• **TRY IT**: The records must be duplicated exactly, with every picture left out.

• **SOURCE RECORDS**:

══════════════════════════════

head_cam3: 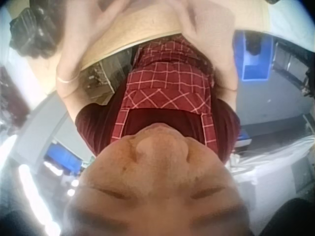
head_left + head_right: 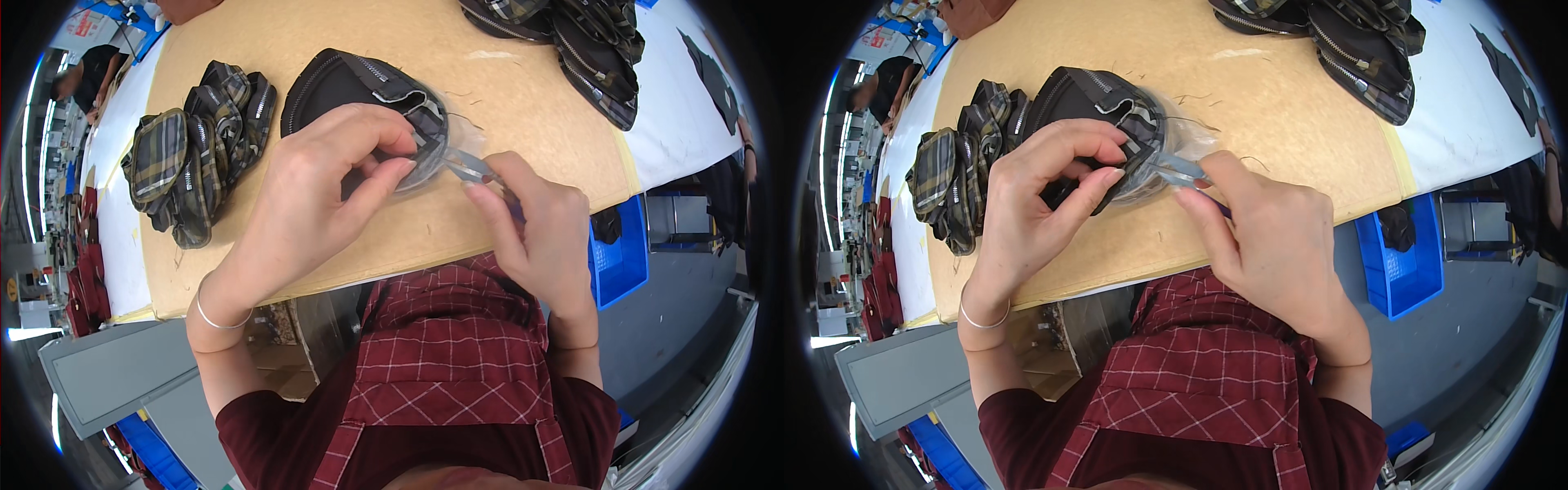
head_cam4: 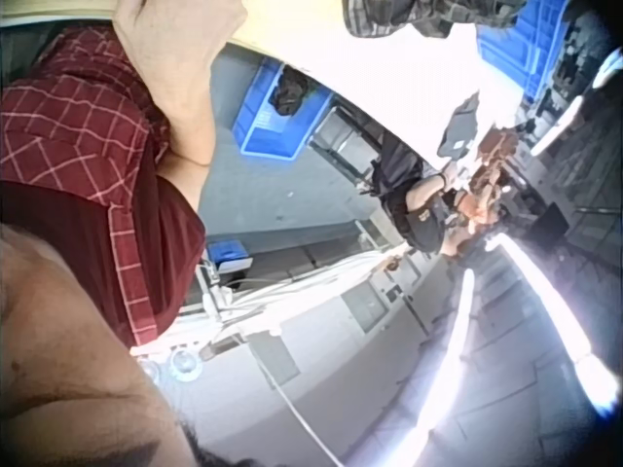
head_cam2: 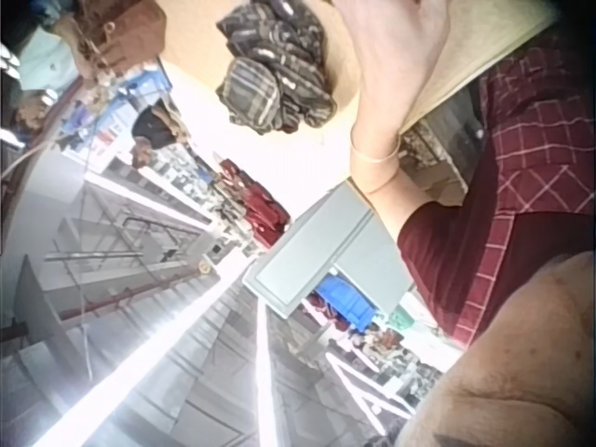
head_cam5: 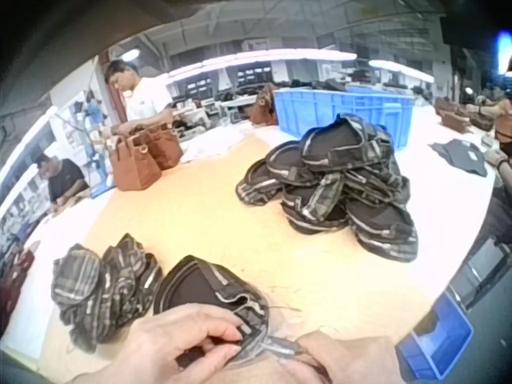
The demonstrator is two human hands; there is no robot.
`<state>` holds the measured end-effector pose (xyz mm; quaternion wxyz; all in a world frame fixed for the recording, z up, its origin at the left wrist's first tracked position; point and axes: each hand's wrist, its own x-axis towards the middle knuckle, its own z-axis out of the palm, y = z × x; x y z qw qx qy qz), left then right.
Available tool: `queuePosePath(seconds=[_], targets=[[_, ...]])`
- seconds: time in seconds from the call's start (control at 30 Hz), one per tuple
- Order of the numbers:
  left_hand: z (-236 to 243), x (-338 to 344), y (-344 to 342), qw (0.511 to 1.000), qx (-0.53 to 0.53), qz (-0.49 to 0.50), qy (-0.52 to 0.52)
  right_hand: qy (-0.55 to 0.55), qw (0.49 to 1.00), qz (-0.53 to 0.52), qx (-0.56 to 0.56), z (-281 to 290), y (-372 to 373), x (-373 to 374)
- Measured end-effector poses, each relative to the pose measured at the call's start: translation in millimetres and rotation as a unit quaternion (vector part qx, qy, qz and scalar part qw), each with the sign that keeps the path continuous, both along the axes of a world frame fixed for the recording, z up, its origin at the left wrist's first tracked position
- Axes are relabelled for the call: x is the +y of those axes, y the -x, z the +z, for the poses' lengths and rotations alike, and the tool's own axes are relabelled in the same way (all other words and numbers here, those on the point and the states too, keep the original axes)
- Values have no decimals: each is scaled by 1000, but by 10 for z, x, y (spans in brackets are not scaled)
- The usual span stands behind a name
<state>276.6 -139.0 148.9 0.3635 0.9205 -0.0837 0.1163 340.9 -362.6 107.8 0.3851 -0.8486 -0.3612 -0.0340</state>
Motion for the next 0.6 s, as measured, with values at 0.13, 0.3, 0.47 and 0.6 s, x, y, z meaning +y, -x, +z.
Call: queuePosePath(seconds=[0.13,0.3,0.47,0.6], targets=[[-17,-48,-23,1000,-24,4,-15,17,998,3,-58,-31,25,68],[-41,-58,-35,999,-34,10,-40,20,996,11,-91,-35,14,117],[-81,-65,-24,997,-48,12,-54,42,996,17,-82,-8,1,131],[-114,-73,-20,997,-58,16,-56,74,995,13,-61,45,10,127]])
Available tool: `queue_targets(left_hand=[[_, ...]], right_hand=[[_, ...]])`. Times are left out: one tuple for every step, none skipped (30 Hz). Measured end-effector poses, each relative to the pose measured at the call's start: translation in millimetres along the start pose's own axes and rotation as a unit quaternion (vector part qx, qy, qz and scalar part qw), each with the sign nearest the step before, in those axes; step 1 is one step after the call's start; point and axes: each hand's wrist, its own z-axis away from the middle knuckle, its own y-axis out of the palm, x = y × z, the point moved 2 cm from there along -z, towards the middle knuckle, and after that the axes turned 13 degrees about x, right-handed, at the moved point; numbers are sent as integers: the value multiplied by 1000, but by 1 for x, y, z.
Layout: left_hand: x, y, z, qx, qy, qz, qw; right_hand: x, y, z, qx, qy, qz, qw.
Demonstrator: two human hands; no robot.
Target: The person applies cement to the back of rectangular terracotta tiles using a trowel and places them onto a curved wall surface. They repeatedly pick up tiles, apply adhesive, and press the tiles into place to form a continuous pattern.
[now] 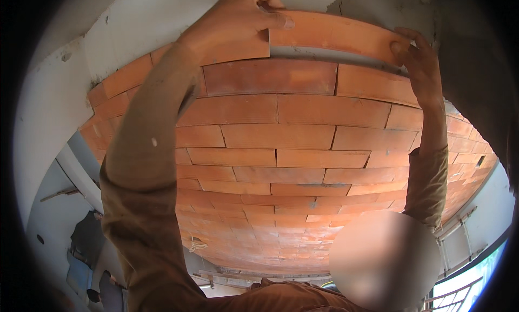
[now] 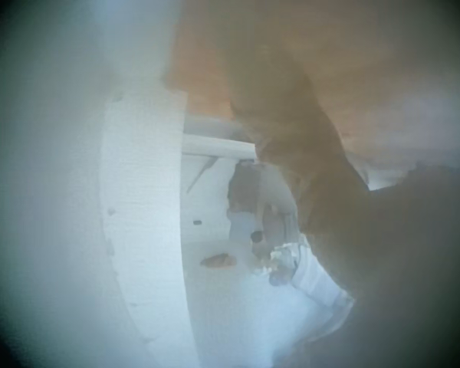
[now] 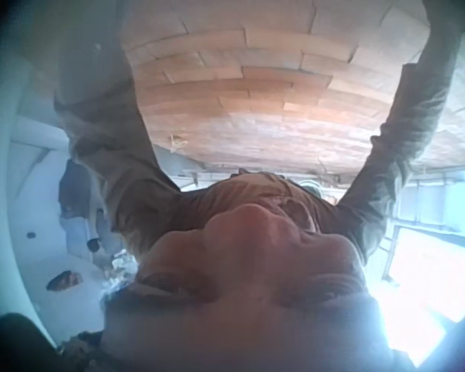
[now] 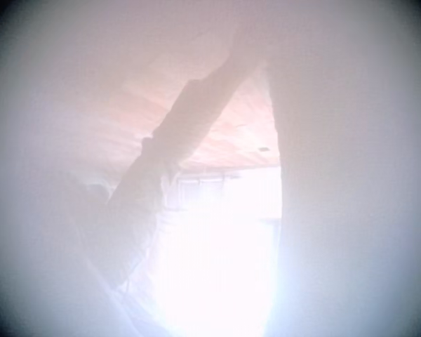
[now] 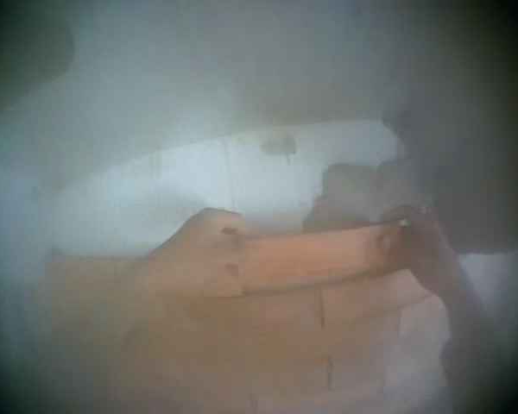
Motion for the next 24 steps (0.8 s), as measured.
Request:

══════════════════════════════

• **FINISHED TASK**:
head_cam3: 
head_left + head_right: 
head_cam4: 
head_cam2: 
head_cam5: 
The demonstrator is two human hands; there is no robot.
`<state>` holds the measured end-effector pose (xyz mm; quaternion wxyz; all in a world frame fixed for the recording, z up, its origin at the left wrist's first tracked position; point and axes: each hand's wrist, its own x-axis towards the middle knuckle, its own z-axis out of the palm, y = z × x; x y z qw qx qy qz), left then right.
Available tool: `queuePosePath(seconds=[_], targets=[[_, ...]])`
- seconds: time in seconds from the call's start (control at 30 Hz), one per tuple
- Order of the numbers:
  left_hand: z (-236 to 243), x (-338 to 344), y (-344 to 342), qw (0.511 to 1.000), qx (-0.53 to 0.53), qz (-0.49 to 0.50), qy (-0.52 to 0.52)
  right_hand: qy (-0.55 to 0.55), qw (0.49 to 1.00), qz (-0.53 to 0.52), qx (-0.56 to 0.56), z (-281 to 290), y (-372 to 373), x (-373 to 374)
- Measured end-effector poses, each relative to the pose measured at the call's start: translation in millimetres and rotation as a unit quaternion (vector part qx, qy, qz and scalar part qw), each with the sign that keeps the path continuous, both along the axes of a world frame fixed for the recording, z up, its origin at the left wrist's first tracked position
- Axes are relabelled for the call: x is the +y of those axes, y the -x, z the +z, for the poses' lengths and rotations alike, and the tool's own axes are relabelled in the same way (all other words and numbers here, those on the point and the states too, keep the original axes)
- Values have no decimals: each is scaled by 1000, but by 10 for z, x, y (spans in brackets are not scaled)
- The usual span stands behind a name
<state>276.6 -139.0 148.9 0.3635 0.9205 -0.0837 0.1163 340.9 -362.6 107.8 0.3851 -0.8486 -0.3612 -0.0340</state>
Motion for the next 0.6 s, as measured, with values at 0.13, 0.3, 0.47 and 0.6 s, x, y, z meaning +y, -x, +z.
Call: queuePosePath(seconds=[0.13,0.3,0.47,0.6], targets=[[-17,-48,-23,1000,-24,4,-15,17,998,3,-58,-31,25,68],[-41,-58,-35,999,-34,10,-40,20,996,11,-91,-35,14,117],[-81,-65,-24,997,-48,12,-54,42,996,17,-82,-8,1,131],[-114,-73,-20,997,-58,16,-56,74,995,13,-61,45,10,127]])
Available tool: `queue_targets(left_hand=[[_, ...]], right_hand=[[_, ...]])`. Times are left out: one tuple for every step, none skipped (30 Hz). Measured end-effector poses, each relative to the pose measured at the call's start: translation in millimetres along the start pose's own axes and rotation as a unit quaternion (vector part qx, qy, qz and scalar part qw), each with the sign nearest the step before, in those axes; step 1 is one step after the call's start; point and axes: each hand's wrist, its own z-axis away from the middle knuckle, its own y-axis out of the palm, x = y × z, the point moved 2 cm from there along -z, towards the middle knuckle, and after that the axes turned 13 degrees about x, right-handed, at the moved point; numbers are sent as integers: the value multiplied by 1000, but by 1 for x, y, z.
Layout: left_hand: x, y, z, qx, qy, qz, qw; right_hand: x, y, z, qx, qy, qz, qw.
Demonstrator: two human hands; no robot.
Target: The person applies cement to the back of rectangular terracotta tiles using a trowel and places them onto a curved wall surface. They repeatedly pick up tiles, apply adhesive, and press the tiles into place to form a continuous pattern.
[now] 
[now] 
[now] 
[now] 
[now] 
Motion for the next 24 steps (0.8 s), as measured.
Request:

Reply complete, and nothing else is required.